© Kirk Palmer


Kirk Palmer
Hiroshima



"I see old people walking happily down the street. Young people holding hands and enjoying each other's conversation. Children holding their parents' hands and looking happy. And I think about those awful scenes that I experienced many years ago now and all the people that lost their lives... I think to myself, 'What was all that? Did it really happen?'" (A bomb survivor interviewed in the BBC dramatized-documentary "Hiroshima" articulating her response to living in present day Hiroshima)


Paradise Row presents "Hiroshima", the first solo show of British artist Kirk Palmer. A recent graduate of the Royal College of Art, Palmer's practice encompasses photography, film and video and has, to date, focused on the nature of places and landscapes - especially their less tangible, evanescent aspects, such as their emotional and psychological character.


In his new film, "Hiroshima", Palmer presents an extended filmic study of the landscape of the city, which is seen as a thriving and verdant place, the very antithesis of the images of the destruction caused by the atomic bomb strike of 6th August 1945 that still dominate perceptions of the city. Presented not as a critique but a subject for consideration, the film is structured entirely from static shots that take in the broad topography of the city, limiting its scope to the city delta and surrounding foothills - the areas devastated by the bomb. In spirit with the film's composition is its pace. The slowness and stillness of the film is designed to elicit a more active mode of engagement from the viewer, who is invited to consider each scene for longer than a natural gaze and so come to an understanding through time.


Shot throughout August the film is flooded with light, establishing establishing a tranquil/calm atmosphere, one redolent of the city as it was on August 6th 1945 on the brink of catastrophe. Clear skies sealed the city's fate - being a prerequisite for the bombing run. In Palmer's film signs of the city's defining tragedy are noticeably absent and so the film becomes a meditation on an uncomfortable juxtaposition: how the memory of unspeakable horror sits alongside the mundane reality of life having to continue on an everyday level. It raises questions about the capacity societies have for forgetfulness.

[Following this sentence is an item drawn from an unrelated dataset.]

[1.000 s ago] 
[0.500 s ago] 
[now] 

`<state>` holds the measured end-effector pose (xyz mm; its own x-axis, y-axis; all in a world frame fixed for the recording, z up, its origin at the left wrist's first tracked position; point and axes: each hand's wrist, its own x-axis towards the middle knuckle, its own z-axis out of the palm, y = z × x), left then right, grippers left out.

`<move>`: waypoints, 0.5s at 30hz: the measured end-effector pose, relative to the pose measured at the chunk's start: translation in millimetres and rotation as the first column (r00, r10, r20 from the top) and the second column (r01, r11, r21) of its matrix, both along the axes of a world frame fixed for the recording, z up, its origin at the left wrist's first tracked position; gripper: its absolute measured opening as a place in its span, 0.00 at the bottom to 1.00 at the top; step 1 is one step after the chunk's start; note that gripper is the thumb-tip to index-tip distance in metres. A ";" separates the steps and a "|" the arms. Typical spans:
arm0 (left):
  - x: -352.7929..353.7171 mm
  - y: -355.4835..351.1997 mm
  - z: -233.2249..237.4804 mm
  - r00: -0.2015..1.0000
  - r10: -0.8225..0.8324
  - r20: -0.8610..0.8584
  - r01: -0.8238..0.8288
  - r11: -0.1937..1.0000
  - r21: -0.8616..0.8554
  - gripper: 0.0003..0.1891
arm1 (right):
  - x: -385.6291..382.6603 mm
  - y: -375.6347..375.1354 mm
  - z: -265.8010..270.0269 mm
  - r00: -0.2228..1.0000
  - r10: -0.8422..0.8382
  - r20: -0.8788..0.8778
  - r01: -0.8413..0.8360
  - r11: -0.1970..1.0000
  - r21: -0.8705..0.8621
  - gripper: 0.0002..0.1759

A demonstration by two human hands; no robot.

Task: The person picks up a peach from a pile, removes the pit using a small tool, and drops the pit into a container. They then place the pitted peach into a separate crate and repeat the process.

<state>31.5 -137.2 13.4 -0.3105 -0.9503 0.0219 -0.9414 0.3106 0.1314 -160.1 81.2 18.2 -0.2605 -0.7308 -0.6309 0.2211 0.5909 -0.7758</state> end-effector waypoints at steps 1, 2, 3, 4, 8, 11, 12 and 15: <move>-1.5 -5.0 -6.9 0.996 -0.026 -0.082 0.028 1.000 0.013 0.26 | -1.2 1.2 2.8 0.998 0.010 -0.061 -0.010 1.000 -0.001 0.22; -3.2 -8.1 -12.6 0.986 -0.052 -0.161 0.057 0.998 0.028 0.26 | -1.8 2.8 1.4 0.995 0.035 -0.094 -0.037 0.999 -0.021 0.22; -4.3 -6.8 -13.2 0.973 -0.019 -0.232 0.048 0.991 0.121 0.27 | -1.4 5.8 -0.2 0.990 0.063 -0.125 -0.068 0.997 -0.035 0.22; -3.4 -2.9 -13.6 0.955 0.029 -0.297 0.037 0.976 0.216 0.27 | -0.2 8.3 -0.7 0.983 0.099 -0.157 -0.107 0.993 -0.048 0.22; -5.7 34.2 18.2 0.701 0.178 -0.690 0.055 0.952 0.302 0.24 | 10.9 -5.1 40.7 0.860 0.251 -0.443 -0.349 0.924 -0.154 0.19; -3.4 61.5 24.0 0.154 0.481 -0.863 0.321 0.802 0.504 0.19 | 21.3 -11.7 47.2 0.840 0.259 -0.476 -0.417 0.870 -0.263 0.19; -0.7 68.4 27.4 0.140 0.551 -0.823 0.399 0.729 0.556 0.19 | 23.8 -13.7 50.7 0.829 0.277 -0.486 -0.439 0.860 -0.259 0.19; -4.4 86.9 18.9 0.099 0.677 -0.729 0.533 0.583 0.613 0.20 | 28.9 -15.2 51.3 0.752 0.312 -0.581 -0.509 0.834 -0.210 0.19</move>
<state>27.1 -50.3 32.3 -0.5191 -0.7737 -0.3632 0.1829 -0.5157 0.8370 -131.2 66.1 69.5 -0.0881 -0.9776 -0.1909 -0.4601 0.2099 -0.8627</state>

Accompanying the film is a set of seven photographs - capturing images of buildings reflected in the water of the tributaries of the Ota River that flow through the city. Since the atomic bombing, water, traditionally a symbol of purity and life, has, in Hiroshima, become equally synonymous with death and disease. In the immediate aftermath of the bombing, thousands of people fleeing the firestorms sought refuge in the rivers only to die there, drowned or later poisoned by radioactive pollution; the rivers became choked with corpses. Every year on the evening of August 6th, lanterns are floated downstream to console the souls of the victims. Hiroshima today is an affluent, bustling city with a population of 1.2 million. City authorities are striving to rebrand Hiroshima "Aquapolis" - "City of Water", and are investing considerable resources into developing the city's waterfront spaces.